**Task item**.
After repeating the line containing "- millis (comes", stop; until then, repeat each line of the listing below exactly, starting with the first.

**Dataset section**.
____________

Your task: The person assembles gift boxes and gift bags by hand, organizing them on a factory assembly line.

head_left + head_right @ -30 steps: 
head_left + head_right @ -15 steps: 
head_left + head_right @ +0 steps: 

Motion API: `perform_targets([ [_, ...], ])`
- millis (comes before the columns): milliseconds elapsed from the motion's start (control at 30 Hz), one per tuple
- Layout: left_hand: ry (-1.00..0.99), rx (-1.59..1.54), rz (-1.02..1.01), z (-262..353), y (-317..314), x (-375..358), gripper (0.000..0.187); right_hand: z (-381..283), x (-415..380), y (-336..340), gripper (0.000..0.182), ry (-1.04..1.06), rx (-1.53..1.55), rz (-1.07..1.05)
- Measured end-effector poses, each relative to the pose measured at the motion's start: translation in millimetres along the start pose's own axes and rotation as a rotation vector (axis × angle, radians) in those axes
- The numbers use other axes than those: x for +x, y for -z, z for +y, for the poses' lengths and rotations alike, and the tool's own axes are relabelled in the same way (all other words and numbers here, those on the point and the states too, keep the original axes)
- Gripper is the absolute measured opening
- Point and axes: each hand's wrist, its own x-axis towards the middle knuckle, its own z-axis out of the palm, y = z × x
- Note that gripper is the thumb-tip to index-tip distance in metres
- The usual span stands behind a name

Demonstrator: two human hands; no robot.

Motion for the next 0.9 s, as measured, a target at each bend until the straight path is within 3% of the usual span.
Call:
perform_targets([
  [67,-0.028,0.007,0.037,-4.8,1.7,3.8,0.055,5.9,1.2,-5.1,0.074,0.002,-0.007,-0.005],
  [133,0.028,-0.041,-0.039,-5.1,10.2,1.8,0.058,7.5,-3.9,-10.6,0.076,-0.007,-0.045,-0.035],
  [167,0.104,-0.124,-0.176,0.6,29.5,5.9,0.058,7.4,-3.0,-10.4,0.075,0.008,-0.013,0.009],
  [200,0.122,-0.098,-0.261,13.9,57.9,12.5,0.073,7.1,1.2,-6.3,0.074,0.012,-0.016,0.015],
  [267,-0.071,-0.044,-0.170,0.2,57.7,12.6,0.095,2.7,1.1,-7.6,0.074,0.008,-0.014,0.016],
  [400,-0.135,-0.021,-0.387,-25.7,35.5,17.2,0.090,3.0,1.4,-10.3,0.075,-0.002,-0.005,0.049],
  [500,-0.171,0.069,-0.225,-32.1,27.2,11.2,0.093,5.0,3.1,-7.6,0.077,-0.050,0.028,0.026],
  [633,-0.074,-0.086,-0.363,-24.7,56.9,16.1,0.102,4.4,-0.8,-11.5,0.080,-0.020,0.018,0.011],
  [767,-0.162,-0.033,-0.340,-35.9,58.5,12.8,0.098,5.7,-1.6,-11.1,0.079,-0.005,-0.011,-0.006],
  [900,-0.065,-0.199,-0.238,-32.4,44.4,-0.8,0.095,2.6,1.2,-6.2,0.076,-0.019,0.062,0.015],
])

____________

**Answer to this task**.
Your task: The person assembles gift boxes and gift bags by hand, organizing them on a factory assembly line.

head_left + head_right @ -30 steps: 
head_left + head_right @ -15 steps: 
head_left + head_right @ +0 steps: 

Motion API: `perform_targets([ [_, ...], ])`
- millis (comes before the columns): milliseconds elapsed from the motion's start (control at 30 Hz), one per tuple

What the exercise asked for has been given in full.